*** Opening Source data ***

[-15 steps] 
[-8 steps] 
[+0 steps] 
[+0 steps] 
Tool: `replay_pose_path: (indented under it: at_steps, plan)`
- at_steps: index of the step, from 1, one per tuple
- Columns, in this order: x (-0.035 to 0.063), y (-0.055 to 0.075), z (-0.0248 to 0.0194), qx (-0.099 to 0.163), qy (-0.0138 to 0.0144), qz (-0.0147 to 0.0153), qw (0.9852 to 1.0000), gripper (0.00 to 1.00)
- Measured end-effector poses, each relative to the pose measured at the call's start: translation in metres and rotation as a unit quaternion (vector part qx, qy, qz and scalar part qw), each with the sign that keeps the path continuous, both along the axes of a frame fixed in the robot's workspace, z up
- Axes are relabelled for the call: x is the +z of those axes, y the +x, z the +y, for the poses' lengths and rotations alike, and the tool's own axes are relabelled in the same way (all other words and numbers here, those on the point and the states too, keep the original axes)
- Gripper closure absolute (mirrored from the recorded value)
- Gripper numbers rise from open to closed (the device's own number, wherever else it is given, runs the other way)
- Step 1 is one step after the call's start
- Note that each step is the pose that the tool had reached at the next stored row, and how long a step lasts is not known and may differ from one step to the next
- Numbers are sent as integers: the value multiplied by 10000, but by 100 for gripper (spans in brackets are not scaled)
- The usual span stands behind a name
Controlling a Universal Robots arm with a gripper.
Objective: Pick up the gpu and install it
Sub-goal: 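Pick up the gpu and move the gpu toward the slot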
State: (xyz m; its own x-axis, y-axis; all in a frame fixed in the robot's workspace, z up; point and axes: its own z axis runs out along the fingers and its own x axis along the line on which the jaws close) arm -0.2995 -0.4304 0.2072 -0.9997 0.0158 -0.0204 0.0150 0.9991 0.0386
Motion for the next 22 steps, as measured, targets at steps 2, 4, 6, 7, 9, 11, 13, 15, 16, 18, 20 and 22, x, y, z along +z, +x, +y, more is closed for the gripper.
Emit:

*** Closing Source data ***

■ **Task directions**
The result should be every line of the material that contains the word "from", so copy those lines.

■ **Answer to this problem**
- at_steps: index of the step, from 1, one per tuple
- Gripper closure absolute (mirrored from the recorded value)
- Gripper numbers rise from open to closed (the device's own number, wherever else it is given, runs the other way)
- Note that each step is the pose that the tool had reached at the next stored row, and how long a step lasts is not known and may differ from one step to the next

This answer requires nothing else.